• EXERCISE REQUIREMENTS
Exact repetition of a range: find the line containing "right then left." and the line containing "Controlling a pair" in the material below, then repeat both and all lines between them, leaving pictures out.

..........

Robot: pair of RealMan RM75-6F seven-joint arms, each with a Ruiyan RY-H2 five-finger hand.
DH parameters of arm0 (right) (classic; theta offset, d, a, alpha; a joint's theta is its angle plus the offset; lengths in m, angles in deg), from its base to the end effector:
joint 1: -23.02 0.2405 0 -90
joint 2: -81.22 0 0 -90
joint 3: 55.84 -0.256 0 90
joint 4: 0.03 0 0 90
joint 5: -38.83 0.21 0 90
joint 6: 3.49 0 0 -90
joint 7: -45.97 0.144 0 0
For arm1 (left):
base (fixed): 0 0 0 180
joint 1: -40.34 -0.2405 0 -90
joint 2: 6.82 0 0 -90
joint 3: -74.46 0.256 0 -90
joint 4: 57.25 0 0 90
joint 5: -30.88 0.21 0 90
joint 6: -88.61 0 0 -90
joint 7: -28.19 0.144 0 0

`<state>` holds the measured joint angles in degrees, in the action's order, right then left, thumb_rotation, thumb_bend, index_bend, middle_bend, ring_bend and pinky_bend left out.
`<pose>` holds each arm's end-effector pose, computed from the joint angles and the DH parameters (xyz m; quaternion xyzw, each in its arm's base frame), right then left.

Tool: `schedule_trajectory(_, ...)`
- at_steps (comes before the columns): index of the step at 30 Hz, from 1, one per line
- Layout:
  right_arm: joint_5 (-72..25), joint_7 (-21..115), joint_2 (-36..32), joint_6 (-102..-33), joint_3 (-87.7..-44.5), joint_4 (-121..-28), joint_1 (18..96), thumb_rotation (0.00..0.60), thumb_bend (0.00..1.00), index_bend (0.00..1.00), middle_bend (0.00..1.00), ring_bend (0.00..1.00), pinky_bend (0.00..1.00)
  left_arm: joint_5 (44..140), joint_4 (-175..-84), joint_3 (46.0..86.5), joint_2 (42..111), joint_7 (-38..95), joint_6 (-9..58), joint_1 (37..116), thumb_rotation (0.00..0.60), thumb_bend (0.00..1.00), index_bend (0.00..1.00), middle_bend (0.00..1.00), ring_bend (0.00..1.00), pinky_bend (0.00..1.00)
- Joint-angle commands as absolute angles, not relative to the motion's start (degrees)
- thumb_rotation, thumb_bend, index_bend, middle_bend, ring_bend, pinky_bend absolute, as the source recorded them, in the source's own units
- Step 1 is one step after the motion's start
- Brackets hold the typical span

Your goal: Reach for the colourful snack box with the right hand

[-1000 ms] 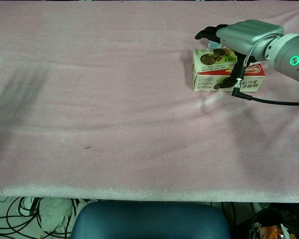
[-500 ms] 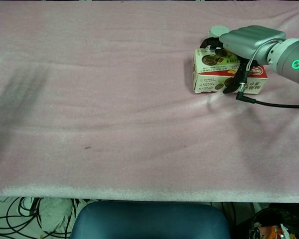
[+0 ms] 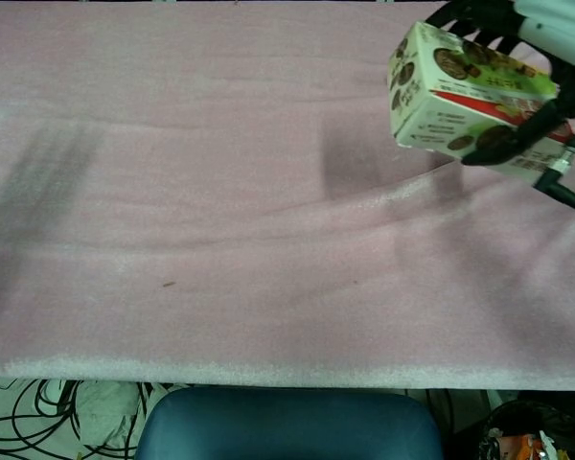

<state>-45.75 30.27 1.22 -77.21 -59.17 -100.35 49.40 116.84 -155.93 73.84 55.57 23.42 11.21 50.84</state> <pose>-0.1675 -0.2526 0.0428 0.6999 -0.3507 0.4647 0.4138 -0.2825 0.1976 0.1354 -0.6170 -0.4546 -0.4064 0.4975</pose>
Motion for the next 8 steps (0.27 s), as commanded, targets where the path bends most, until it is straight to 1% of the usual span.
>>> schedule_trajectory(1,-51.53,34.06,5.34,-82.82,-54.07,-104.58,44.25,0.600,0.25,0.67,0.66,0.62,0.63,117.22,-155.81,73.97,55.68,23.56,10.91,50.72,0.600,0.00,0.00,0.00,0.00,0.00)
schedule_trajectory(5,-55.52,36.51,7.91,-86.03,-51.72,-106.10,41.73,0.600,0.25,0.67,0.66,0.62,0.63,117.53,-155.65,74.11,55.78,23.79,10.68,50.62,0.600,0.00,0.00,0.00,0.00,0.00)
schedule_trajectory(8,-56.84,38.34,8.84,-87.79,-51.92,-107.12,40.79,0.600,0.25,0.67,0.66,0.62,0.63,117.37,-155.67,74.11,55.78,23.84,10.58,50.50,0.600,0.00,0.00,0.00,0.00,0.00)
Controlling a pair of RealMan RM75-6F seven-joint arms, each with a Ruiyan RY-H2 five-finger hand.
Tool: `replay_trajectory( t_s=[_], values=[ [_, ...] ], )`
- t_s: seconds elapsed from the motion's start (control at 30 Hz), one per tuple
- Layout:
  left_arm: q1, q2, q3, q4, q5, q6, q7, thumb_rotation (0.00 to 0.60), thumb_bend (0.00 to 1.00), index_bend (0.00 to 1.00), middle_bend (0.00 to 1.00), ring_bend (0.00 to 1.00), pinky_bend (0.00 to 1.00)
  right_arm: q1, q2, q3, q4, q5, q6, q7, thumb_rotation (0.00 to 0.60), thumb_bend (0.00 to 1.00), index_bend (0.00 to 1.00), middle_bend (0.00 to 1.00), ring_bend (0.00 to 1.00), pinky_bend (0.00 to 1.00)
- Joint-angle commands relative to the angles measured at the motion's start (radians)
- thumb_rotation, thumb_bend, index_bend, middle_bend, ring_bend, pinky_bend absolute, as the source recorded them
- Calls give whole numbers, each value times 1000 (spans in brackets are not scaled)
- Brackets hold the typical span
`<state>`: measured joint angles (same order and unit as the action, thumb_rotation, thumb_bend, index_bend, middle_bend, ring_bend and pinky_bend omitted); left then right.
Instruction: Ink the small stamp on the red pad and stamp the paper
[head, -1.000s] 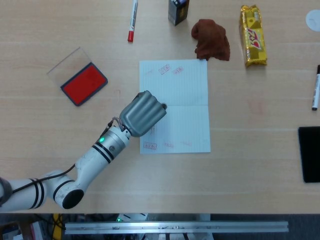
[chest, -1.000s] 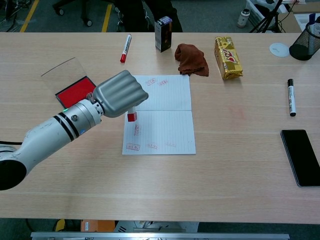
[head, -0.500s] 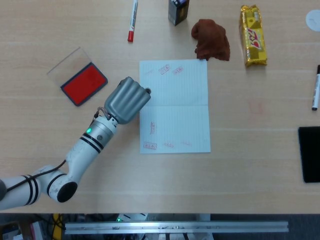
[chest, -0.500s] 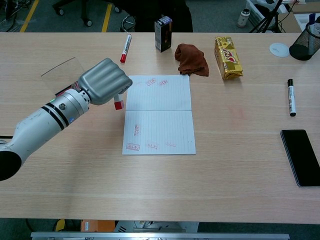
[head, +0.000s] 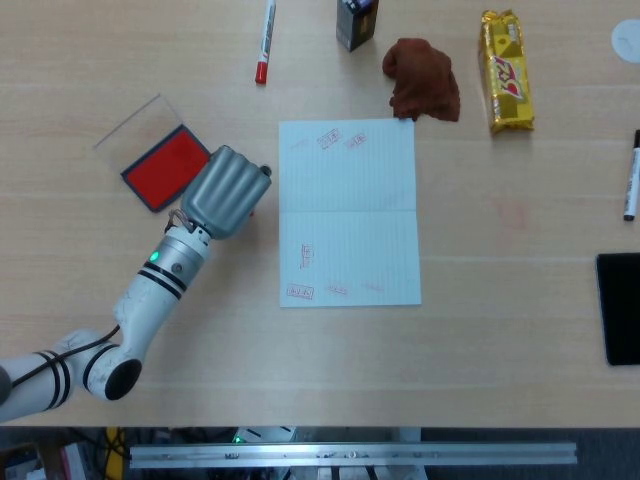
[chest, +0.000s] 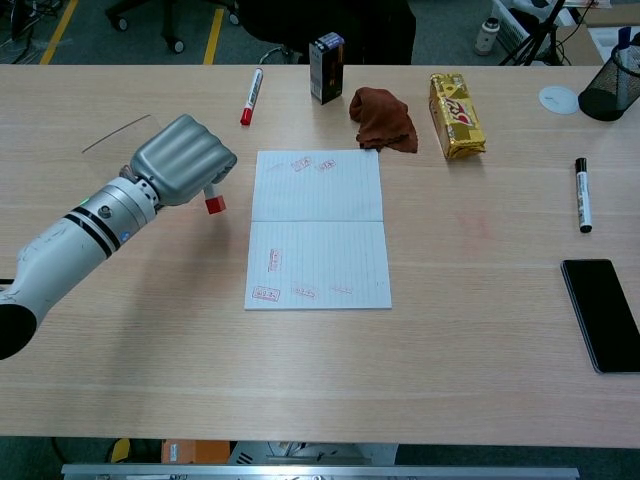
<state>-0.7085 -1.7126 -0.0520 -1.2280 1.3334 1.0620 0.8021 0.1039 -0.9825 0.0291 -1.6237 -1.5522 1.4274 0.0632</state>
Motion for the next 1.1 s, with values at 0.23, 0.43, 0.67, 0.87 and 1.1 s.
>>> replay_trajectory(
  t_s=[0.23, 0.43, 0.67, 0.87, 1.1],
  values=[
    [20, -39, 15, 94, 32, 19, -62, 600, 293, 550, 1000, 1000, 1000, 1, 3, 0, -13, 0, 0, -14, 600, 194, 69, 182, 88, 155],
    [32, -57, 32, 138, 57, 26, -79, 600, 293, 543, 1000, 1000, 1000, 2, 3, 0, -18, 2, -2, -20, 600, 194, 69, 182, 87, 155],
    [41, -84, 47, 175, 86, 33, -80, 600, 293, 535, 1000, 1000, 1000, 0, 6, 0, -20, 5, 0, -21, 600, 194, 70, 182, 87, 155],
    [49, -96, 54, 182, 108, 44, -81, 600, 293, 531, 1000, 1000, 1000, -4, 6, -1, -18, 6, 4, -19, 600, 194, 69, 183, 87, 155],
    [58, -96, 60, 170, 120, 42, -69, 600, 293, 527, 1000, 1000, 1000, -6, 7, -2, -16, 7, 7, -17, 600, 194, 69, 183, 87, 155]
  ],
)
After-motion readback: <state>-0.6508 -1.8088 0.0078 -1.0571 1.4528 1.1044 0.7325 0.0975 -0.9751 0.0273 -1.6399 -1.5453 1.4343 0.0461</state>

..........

• ANSWER TO THIS TASK
`<pose>` holds each arm's end-effector pose, computed from the joint angles and the DH parameters (xyz m; quaternion xyzw, each in its arm's base frame), right then left.

Tool: `schedule_trajectory(_, ...)`
- at_steps (comes before the columns): index of the step at 30 Hz, from 1, one per line
- Layout:
  right_arm: joint_5 (-72..25), joint_7 (-21..115), joint_2 (-36..32), joint_6 (-102..-33), joint_3 (-87.7..-44.5), joint_4 (-121..-28), joint_1 (18..96), thumb_rotation (0.00..0.60), thumb_bend (0.00..1.00), index_bend (0.00..1.00), middle_bend (0.00..1.00), ring_bend (0.00..1.00), pinky_bend (0.00..1.00)
  left_arm: joint_5 (44..140), joint_4 (-175..-84), joint_3 (46.0..86.5), joint_2 (42..111), joint_7 (-38..95), joint_6 (-9..58), joint_1 (37..116), thumb_rotation (0.00..0.60), thumb_bend (0.00..1.00), index_bend (0.00..1.00), middle_bend (0.00..1.00), ring_bend (0.00..1.00), pinky_bend (0.00..1.00)
- Joint-angle commands as absolute angles, not relative to the motion's start (degrees)
- thumb_rotation, thumb_bend, index_bend, middle_bend, ring_bend, pinky_bend absolute, as the source recorded them, in the source's own units
- Step 1 is one step after the motion's start
- Brackets hold the typical span

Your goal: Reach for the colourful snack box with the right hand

[-1000 ms] 
[-500 ms] 
[+0 ms] 

<state>-45.75 30.27 1.22 -77.21 -59.17 -100.35 49.40 116.84 -155.93 73.84 55.57 23.42 11.21 50.84</state> <pose>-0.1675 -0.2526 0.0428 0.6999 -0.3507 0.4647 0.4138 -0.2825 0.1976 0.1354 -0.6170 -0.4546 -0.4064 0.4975</pose>
Motion for the next 8 steps (0.27 s), as commanded, targets where the path bends most, until it is straight to 1% of the usual span.
>>> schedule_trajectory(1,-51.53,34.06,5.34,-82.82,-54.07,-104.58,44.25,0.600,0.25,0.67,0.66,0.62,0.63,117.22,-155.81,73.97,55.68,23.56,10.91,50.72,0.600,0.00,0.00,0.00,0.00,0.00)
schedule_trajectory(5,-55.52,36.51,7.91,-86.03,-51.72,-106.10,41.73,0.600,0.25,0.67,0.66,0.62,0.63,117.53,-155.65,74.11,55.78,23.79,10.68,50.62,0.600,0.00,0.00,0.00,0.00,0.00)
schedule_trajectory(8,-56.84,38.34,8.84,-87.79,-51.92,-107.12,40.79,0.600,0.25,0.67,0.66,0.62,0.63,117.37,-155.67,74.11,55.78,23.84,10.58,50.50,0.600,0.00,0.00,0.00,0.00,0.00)
Controlling a pair of RealMan RM75-6F seven-joint arms, each with a Ruiyan RY-H2 five-finger hand.

This is the complete answer to the exercise.